**Prompt**. Gather, from the data below, each line in which the word "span" occurs.

- Opening Delimiter -

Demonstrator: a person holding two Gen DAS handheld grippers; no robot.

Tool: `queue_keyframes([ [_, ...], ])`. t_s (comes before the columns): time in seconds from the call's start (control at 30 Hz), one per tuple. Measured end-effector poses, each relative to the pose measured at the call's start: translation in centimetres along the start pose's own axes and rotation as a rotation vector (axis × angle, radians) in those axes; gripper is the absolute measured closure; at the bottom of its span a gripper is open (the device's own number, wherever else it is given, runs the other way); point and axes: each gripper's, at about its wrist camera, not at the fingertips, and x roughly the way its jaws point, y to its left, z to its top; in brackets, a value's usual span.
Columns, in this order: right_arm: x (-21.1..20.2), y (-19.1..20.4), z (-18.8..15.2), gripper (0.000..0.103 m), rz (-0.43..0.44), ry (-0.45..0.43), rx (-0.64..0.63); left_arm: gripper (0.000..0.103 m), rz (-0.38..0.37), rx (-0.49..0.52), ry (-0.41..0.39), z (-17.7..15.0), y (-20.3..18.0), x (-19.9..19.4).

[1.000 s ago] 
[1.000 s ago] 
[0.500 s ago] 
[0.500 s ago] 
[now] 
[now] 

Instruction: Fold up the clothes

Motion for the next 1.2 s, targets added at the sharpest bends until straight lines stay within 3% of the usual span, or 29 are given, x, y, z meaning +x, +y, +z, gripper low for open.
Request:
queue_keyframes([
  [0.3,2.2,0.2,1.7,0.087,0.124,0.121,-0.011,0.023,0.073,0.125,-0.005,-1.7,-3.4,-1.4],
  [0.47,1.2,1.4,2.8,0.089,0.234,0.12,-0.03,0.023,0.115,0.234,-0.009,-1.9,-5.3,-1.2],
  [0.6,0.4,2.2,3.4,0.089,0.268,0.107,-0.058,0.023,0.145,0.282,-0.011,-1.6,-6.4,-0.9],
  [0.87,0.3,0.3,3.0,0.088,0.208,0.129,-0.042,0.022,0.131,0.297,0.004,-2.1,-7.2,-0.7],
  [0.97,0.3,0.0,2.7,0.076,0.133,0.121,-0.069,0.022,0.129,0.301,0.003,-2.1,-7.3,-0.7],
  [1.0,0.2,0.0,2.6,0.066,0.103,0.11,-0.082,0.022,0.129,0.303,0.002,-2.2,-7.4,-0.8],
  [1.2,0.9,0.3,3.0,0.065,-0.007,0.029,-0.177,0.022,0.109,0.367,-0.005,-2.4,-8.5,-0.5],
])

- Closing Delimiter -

**Exercise solution**.
Tool: `queue_keyframes([ [_, ...], ])`. t_s (comes before the columns): time in seconds from the call's start (control at 30 Hz), one per tuple. Measured end-effector poses, each relative to the pose measured at the call's start: translation in centimetres along the start pose's own axes and rotation as a rotation vector (axis × angle, radians) in those axes; gripper is the absolute measured closure; at the bottom of its span a gripper is open (the device's own number, wherever else it is given, runs the other way); point and axes: each gripper's, at about its wrist camera, not at the fingertips, and x roughly the way its jaws point, y to its left, z to its top; in brackets, a value's usual span.
Motion for the next 1.2 s, targets added at the sharpest bends until straight lines stay within 3% of the usual span, or 29 are given, x, y, z meaning +x, +y, +z, gripper low for open.

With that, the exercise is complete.